Gestire una "bomba" emotiva per famiglie e genitori

«Questi disturbi li ho vissuti sulla mia pelle – racconta emozionato Stefano Bertomoro , Presidente nazionale dell’Associazione Fenice – quando io e mia moglie abbiamo letteralmente salvato nostra figlia dall’anoressia, dopo che aveva perso 15 chili in due mesi e ci siamo riusciti solo grazie all’aiuto di altre famiglie che stavano passando o avevano superato questo incubo. Da questa esperienza ho deciso di ritornare questo supporto, attraverso l’impegno con l’Associazione Fenice, nata nel 2006 a Portogruaro, dove è presente il primo e più importante centro per queste malattie della regione. Oggi coordiniamo 20 associazioni in tutta Italia e lavoriamo a stretto contatto con istituzioni, scuole e sistema sanitario». 

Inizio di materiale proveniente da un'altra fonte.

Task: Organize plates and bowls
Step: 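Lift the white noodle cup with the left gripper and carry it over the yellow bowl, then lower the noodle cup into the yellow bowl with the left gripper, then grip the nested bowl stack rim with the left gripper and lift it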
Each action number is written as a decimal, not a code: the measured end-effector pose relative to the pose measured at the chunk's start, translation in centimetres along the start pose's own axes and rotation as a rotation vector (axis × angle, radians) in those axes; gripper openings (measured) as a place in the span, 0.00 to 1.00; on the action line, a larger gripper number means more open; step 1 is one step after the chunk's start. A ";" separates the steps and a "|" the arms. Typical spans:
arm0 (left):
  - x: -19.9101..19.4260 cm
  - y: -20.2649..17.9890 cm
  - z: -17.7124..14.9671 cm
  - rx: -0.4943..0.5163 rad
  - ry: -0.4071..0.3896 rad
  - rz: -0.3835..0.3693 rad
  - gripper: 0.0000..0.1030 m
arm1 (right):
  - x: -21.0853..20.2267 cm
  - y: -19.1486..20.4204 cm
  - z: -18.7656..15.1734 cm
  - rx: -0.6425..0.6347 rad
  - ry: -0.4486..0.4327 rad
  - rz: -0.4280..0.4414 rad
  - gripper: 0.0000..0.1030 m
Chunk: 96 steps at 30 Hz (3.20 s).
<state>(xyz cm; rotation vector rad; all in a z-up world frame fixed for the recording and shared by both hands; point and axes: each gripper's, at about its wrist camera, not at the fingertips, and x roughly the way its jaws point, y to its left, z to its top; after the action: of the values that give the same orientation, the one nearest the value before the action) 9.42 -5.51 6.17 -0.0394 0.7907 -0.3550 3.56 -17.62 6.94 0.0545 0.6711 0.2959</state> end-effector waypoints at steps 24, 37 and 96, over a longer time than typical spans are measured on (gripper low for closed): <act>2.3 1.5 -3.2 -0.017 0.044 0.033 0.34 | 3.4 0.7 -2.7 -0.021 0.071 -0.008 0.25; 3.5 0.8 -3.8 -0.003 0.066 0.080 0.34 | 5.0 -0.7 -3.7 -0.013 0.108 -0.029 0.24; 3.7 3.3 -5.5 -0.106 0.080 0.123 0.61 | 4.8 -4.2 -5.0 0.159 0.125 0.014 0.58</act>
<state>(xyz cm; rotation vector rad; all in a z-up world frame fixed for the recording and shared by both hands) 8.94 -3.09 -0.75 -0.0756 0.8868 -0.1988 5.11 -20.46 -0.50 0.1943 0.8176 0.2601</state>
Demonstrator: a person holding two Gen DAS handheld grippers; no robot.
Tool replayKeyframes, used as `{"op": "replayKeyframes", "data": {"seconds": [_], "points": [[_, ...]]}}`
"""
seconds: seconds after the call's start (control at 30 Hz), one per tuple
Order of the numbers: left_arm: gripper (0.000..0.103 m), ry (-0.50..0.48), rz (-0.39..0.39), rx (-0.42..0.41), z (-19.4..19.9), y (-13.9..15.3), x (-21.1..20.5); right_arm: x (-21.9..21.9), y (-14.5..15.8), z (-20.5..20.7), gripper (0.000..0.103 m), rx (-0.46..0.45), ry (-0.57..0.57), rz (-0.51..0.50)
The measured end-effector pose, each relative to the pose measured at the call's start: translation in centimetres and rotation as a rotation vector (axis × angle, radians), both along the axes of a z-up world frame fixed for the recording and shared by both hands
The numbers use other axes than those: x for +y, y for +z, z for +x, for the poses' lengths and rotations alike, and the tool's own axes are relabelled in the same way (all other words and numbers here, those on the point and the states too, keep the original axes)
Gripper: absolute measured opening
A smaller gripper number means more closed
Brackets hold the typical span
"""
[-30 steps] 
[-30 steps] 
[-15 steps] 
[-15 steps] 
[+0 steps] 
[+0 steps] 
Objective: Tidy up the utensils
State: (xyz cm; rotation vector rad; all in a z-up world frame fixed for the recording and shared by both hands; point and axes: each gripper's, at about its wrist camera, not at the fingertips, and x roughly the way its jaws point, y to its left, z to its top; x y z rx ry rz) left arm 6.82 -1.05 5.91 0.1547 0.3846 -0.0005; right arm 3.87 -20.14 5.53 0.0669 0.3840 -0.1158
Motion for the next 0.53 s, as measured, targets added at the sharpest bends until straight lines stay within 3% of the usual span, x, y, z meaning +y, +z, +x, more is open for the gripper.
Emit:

«Quando un disturbo alimentare arriva in una famiglia – conclude – è come se esplodesse una bomba, mettendo a dura prova qualsiasi equilibrio, perché la prima cosa che si chiede un genitore è “dove ho sbagliato?”, nessuno mette in preventivo che un figlio possa rischiare di morire per dei comportamenti che si autoinfligge. Noi supportiamo i nuclei famigliari per superare lo stigma del senso di colpa e lavoriamo in sinergia con l’ULSS3. La sanità dipende dai fondi ma è fatta soprattutto di persone, i medici sono uno dei nostri interlocutori primari, soprattutto perché devono potersi parlare nei casi in cui un figlio diventi maggiorenne e il genitore non abbia più margini per intervenire. Collaborando con le scuole ci capita spesso di avere anche molti professori che segnalano studenti che vedono cambiare velocemente peso, oltre che aiutare le famiglie. Tutto questo funziona ed è davvero efficace quando si riesce a dialogare fra le varie parti. Il nostro impegno in questo senso è incentivare questo dialogo, per aiutare questi ragazzi e chi vuole vederli tornare a stare bene per riprendere la loro vita in mano».